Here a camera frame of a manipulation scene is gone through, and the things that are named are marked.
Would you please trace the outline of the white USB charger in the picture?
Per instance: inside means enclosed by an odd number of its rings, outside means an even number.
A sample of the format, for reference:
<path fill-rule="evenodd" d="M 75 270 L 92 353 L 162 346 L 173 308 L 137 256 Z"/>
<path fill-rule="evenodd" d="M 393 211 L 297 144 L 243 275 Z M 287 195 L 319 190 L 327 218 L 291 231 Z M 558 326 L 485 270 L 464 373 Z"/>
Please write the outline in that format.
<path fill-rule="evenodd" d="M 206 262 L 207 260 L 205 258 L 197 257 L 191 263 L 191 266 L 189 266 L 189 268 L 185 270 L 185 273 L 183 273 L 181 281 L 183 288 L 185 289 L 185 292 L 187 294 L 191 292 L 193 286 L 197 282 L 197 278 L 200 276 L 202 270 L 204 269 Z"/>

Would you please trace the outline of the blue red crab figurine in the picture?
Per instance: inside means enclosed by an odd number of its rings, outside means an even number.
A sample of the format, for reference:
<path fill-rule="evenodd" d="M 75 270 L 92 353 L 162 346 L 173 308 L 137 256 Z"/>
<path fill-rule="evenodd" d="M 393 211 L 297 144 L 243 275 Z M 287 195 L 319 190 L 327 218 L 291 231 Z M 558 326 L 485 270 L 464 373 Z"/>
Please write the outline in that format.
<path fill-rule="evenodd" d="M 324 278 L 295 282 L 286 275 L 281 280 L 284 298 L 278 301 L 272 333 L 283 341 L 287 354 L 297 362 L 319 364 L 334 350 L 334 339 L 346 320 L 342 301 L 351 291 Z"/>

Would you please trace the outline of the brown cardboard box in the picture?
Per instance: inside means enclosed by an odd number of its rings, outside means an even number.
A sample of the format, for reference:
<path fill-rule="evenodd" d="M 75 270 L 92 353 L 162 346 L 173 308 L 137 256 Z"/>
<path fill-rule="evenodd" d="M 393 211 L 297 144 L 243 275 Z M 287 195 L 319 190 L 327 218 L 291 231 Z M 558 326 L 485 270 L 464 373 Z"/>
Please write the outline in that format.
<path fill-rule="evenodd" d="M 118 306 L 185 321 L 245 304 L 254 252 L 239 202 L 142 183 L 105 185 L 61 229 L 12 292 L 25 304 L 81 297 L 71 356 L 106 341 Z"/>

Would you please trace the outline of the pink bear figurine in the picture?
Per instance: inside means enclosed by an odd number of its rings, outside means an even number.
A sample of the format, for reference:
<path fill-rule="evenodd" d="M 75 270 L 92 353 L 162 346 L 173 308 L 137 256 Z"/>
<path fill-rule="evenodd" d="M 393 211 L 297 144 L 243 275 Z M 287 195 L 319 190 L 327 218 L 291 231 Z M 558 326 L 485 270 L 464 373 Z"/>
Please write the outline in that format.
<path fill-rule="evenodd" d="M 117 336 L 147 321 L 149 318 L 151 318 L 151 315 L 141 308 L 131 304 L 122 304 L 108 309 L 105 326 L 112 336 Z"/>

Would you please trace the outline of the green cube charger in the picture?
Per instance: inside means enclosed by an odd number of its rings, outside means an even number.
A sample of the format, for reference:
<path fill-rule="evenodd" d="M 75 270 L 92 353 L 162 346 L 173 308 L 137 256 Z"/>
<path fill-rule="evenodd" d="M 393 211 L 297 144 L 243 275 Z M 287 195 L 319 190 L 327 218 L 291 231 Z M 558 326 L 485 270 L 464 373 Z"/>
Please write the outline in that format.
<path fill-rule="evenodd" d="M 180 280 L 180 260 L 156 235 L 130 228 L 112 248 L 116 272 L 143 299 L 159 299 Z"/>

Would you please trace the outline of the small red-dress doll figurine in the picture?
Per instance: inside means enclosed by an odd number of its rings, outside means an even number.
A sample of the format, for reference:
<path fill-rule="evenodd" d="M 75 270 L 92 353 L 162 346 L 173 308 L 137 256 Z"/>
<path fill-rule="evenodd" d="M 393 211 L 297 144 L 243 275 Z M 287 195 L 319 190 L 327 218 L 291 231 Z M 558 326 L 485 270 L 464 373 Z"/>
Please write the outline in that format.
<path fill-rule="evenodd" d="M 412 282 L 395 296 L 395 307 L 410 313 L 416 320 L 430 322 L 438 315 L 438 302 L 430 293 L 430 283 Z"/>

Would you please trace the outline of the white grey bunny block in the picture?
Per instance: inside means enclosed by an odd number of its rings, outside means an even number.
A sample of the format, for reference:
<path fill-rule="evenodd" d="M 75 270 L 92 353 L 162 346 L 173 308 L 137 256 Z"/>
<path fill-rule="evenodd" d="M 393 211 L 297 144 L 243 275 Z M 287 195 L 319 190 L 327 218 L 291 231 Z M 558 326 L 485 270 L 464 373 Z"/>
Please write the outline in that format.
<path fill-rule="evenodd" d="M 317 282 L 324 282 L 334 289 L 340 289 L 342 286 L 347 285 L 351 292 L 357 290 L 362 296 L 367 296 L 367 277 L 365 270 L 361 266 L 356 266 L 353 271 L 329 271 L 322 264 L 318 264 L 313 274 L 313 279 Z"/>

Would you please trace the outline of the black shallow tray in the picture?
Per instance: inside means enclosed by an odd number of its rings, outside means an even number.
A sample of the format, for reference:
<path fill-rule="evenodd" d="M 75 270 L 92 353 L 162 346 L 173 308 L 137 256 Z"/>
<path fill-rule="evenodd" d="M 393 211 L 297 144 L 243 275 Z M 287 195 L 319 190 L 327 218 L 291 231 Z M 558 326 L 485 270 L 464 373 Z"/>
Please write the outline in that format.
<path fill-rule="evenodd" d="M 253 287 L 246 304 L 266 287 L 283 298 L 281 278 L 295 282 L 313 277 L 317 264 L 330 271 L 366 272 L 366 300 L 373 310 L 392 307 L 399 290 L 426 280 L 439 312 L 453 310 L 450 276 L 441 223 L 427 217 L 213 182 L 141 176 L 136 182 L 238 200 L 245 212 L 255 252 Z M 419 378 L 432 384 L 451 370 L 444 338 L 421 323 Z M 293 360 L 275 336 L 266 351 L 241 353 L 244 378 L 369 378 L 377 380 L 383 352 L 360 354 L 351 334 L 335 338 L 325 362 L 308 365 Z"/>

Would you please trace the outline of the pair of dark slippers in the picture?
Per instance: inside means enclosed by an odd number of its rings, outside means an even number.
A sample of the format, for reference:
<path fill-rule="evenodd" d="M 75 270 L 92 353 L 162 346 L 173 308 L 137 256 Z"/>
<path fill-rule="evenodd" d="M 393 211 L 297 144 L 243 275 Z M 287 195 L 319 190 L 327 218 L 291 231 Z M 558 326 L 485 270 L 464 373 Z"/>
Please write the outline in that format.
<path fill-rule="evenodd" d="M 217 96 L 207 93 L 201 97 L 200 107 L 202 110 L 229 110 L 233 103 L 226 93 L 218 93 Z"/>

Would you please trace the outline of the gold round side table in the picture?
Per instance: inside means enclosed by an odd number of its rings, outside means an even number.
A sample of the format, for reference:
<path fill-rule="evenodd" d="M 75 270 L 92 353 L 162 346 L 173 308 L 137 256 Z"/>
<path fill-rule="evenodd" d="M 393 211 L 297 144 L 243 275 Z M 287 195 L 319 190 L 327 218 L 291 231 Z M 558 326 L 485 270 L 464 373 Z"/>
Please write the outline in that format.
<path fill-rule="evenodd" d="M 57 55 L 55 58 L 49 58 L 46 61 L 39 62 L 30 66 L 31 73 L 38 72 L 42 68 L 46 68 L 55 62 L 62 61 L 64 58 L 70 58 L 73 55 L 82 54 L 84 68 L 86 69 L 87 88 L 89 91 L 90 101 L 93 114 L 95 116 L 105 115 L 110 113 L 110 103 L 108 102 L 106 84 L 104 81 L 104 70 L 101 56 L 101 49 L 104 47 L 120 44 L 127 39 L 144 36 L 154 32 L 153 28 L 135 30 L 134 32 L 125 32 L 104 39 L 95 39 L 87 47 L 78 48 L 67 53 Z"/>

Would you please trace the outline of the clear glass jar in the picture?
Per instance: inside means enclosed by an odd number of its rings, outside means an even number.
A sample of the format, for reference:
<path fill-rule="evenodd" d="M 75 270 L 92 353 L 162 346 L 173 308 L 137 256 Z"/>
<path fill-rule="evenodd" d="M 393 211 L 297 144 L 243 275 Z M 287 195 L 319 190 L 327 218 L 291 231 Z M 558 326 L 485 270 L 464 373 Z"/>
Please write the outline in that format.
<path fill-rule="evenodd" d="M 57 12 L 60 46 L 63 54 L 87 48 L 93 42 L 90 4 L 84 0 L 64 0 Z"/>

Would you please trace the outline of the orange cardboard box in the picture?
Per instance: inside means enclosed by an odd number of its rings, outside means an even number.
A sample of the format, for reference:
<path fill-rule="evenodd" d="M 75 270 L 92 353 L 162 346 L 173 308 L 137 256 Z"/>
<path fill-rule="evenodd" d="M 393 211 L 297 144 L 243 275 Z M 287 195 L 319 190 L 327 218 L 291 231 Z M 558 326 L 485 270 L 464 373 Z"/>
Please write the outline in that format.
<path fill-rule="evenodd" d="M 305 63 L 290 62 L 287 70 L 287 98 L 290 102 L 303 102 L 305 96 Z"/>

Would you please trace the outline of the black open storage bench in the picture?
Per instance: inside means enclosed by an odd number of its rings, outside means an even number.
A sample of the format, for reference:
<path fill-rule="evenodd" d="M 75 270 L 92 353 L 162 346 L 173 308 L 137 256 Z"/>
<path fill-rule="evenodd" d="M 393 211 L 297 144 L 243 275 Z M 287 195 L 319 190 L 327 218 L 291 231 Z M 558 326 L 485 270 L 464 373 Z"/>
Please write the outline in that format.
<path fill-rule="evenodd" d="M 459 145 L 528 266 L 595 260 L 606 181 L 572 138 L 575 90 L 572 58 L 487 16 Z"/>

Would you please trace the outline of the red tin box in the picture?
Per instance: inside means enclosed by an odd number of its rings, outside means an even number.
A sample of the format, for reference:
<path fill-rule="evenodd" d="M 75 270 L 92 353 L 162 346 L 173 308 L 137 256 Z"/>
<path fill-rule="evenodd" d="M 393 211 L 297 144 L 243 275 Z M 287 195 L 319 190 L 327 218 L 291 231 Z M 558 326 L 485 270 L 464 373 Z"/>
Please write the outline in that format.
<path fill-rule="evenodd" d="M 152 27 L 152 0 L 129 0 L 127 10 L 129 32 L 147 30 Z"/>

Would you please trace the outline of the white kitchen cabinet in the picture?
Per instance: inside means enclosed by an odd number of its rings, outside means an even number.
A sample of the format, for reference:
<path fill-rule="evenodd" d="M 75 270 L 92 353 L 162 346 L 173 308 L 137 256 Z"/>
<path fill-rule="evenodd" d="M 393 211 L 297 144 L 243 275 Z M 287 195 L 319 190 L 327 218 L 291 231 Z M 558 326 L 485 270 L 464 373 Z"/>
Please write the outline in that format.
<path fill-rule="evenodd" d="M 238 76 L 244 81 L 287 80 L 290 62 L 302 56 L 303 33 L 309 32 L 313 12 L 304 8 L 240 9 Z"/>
————————
— REQUIRED WORK —
Look over the material above and show each line where "figurine" appears.

— FINAL ANSWER —
Would you please trace the outline of the blue red crab figurine in the picture?
Would you please trace the outline of the pink bear figurine in the picture?
Would you please trace the outline of the small red-dress doll figurine in the picture?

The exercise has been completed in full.